■ Task prompt
The data must be returned in full and exactly as given.

■ Data extract
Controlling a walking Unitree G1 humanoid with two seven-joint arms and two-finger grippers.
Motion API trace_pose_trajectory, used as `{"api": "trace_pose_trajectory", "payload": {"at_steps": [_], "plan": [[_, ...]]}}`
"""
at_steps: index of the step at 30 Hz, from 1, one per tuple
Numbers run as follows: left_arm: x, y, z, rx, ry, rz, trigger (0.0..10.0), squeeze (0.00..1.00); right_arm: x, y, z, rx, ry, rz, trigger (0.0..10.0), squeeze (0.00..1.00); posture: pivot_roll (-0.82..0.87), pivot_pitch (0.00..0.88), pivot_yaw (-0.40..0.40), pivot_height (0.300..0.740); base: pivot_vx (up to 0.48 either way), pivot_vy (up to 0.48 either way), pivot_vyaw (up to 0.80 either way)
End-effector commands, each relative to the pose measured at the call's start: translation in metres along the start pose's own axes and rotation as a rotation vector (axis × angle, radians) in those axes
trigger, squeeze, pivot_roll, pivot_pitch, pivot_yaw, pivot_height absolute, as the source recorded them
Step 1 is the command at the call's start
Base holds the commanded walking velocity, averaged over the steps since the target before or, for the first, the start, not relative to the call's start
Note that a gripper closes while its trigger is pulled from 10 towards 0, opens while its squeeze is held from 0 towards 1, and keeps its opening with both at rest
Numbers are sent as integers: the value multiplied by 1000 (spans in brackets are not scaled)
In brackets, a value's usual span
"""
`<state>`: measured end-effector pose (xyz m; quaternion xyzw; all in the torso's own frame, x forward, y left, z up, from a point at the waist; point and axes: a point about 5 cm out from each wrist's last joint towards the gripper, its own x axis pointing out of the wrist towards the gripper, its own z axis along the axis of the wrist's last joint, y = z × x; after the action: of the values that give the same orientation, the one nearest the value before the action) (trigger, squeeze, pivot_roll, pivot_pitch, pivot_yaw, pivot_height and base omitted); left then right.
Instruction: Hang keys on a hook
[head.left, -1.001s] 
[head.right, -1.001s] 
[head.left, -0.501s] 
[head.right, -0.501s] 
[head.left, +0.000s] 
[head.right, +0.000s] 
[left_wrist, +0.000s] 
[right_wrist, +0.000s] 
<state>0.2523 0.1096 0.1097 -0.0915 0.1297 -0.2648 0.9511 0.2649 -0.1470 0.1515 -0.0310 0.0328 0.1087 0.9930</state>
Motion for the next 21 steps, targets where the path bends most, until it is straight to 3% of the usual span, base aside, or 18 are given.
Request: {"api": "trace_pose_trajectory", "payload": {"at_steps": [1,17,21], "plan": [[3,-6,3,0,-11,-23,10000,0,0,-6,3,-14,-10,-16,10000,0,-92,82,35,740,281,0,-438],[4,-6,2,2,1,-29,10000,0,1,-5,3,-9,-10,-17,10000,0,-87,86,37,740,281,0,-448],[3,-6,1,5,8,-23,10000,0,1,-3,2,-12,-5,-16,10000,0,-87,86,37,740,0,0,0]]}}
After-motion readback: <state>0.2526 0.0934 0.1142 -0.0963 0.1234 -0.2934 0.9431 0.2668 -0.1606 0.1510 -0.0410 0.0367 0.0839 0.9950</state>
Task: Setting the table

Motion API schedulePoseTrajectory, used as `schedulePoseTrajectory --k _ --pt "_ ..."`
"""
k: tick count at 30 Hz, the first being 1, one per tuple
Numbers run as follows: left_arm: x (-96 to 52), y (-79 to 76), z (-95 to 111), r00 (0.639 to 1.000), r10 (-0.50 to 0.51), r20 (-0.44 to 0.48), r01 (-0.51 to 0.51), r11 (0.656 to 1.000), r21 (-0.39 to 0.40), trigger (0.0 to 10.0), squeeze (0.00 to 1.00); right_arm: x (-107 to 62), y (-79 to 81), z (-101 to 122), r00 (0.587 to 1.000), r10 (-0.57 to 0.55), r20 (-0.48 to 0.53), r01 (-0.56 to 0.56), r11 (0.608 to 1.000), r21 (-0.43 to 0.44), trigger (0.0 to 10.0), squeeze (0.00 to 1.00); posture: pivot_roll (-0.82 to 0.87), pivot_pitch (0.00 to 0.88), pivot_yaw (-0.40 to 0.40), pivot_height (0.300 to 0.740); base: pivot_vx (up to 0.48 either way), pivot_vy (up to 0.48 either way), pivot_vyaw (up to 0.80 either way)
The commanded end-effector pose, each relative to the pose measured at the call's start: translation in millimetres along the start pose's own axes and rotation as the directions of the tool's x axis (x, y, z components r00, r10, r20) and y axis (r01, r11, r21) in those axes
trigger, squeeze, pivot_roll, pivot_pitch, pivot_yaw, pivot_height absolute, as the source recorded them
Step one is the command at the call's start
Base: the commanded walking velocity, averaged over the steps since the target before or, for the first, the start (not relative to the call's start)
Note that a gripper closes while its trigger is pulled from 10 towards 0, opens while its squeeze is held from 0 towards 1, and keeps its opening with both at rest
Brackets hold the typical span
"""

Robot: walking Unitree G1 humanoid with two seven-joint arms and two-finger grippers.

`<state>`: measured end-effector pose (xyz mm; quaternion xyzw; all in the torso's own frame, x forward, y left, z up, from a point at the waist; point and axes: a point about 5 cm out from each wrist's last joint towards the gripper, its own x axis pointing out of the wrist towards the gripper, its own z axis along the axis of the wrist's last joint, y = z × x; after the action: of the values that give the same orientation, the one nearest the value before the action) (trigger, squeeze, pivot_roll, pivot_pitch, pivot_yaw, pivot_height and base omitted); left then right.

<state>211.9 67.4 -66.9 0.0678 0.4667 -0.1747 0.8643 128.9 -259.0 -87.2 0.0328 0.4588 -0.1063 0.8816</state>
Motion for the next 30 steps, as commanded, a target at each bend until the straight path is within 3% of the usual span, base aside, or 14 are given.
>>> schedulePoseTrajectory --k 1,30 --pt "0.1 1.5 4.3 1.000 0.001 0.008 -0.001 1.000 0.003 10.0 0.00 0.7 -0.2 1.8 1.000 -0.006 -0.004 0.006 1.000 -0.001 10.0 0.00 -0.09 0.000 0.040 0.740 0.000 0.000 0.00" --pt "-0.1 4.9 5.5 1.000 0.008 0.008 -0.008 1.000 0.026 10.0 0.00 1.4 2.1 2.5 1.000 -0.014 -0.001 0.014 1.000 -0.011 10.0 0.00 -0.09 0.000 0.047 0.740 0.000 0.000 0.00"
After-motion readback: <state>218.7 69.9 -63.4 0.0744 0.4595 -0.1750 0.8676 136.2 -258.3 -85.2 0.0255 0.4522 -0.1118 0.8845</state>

■ Result of this exercise
Controlling a walking Unitree G1 humanoid with two seven-joint arms and two-finger grippers.
Motion API trace_pose_trajectory, used as `{"api": "trace_pose_trajectory", "payload": {"at_steps": [_], "plan": [[_, ...]]}}`
"""
at_steps: index of the step at 30 Hz, from 1, one per tuple
Numbers run as follows: left_arm: x, y, z, rx, ry, rz, trigger (0.0..10.0), squeeze (0.00..1.00); right_arm: x, y, z, rx, ry, rz, trigger (0.0..10.0), squeeze (0.00..1.00); posture: pivot_roll (-0.82..0.87), pivot_pitch (0.00..0.88), pivot_yaw (-0.40..0.40), pivot_height (0.300..0.740); base: pivot_vx (up to 0.48 either way), pivot_vy (up to 0.48 either way), pivot_vyaw (up to 0.80 either way)
End-effector commands, each relative to the pose measured at the call's start: translation in metres along the start pose's own axes and rotation as a rotation vector (axis × angle, radians) in those axes
trigger, squeeze, pivot_roll, pivot_pitch, pivot_yaw, pivot_height absolute, as the source recorded them
Step 1 is the command at the call's start
Base holds the commanded walking velocity, averaged over the steps since the target before or, for the first, the start, not relative to the call's start
Note that a gripper closes while its trigger is pulled from 10 towards 0, opens while its squeeze is held from 0 towards 1, and keeps its opening with both at rest
Numbers are sent as integers: the value multiplied by 1000 (spans in brackets are not scaled)
In brackets, a value's usual span
"""
`<state>`: measured end-effector pose (xyz m; quaternion xyzw; all in the torso's own frame, x forward, y left, z up, from a point at the waist; point and axes: a point about 5 cm out from each wrist's last joint towards the gripper, its own x axis pointing out of the wrist towards the gripper, its own z axis along the axis of the wrist's last joint, y = z × x; after the action: of the values that give the same orientation, the one nearest the value before the action) (trigger, squeeze, pivot_roll, pivot_pitch, pivot_yaw, pivot_height and base omitted); left then right.
Instruction: Hang keys on a hook
[head.left, -1.001s] 
[head.right, -1.001s] 
[head.left, -0.501s] 
[head.right, -0.501s] 
[head.left, +0.000s] 
[head.right, +0.000s] 
[left_wrist, +0.000s] 
[right_wrist, +0.000s] 
<state>0.2523 0.1096 0.1097 -0.0915 0.1297 -0.2648 0.9511 0.2649 -0.1470 0.1515 -0.0310 0.0328 0.1087 0.9930</state>
Motion for the next 21 steps, targets where the path bends most, until it is straight to 3% of the usual span, base aside, or 18 are given.
Request: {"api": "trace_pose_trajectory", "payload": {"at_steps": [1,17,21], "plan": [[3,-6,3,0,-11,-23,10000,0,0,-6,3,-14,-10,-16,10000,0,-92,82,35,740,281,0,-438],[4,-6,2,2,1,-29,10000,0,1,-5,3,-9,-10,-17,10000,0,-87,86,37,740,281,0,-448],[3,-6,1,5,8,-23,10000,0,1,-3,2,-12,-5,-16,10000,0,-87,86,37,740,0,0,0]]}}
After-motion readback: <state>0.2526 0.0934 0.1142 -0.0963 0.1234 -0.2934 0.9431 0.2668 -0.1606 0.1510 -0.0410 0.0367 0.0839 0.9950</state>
Task: Setting the table

Motion API schedulePoseTrajectory, used as `schedulePoseTrajectory --k _ --pt "_ ..."`
"""
k: tick count at 30 Hz, the first being 1, one per tuple
Numbers run as follows: left_arm: x (-96 to 52), y (-79 to 76), z (-95 to 111), r00 (0.639 to 1.000), r10 (-0.50 to 0.51), r20 (-0.44 to 0.48), r01 (-0.51 to 0.51), r11 (0.656 to 1.000), r21 (-0.39 to 0.40), trigger (0.0 to 10.0), squeeze (0.00 to 1.00); right_arm: x (-107 to 62), y (-79 to 81), z (-101 to 122), r00 (0.587 to 1.000), r10 (-0.57 to 0.55), r20 (-0.48 to 0.53), r01 (-0.56 to 0.56), r11 (0.608 to 1.000), r21 (-0.43 to 0.44), trigger (0.0 to 10.0), squeeze (0.00 to 1.00); posture: pivot_roll (-0.82 to 0.87), pivot_pitch (0.00 to 0.88), pivot_yaw (-0.40 to 0.40), pivot_height (0.300 to 0.740); base: pivot_vx (up to 0.48 either way), pivot_vy (up to 0.48 either way), pivot_vyaw (up to 0.80 either way)
The commanded end-effector pose, each relative to the pose measured at the call's start: translation in millimetres along the start pose's own axes and rotation as the directions of the tool's x axis (x, y, z components r00, r10, r20) and y axis (r01, r11, r21) in those axes
trigger, squeeze, pivot_roll, pivot_pitch, pivot_yaw, pivot_height absolute, as the source recorded them
Step one is the command at the call's start
Base: the commanded walking velocity, averaged over the steps since the target before or, for the first, the start (not relative to the call's start)
Note that a gripper closes while its trigger is pulled from 10 towards 0, opens while its squeeze is held from 0 towards 1, and keeps its opening with both at rest
Brackets hold the typical span
"""

Robot: walking Unitree G1 humanoid with two seven-joint arms and two-finger grippers.

`<state>`: measured end-effector pose (xyz mm; quaternion xyzw; all in the torso's own frame, x forward, y left, z up, from a point at the waist; point and axes: a point about 5 cm out from each wrist's last joint towards the gripper, its own x axis pointing out of the wrist towards the gripper, its own z axis along the axis of the wrist's last joint, y = z × x; after the action: of the values that give the same orientation, the one nearest the value before the action) (trigger, squeeze, pivot_roll, pivot_pitch, pivot_yaw, pivot_height and base omitted); left then right.

<state>211.9 67.4 -66.9 0.0678 0.4667 -0.1747 0.8643 128.9 -259.0 -87.2 0.0328 0.4588 -0.1063 0.8816</state>
Motion for the next 30 steps, as commanded, a target at each bend until the straight path is within 3% of the usual span, base aside, or 14 are given.
>>> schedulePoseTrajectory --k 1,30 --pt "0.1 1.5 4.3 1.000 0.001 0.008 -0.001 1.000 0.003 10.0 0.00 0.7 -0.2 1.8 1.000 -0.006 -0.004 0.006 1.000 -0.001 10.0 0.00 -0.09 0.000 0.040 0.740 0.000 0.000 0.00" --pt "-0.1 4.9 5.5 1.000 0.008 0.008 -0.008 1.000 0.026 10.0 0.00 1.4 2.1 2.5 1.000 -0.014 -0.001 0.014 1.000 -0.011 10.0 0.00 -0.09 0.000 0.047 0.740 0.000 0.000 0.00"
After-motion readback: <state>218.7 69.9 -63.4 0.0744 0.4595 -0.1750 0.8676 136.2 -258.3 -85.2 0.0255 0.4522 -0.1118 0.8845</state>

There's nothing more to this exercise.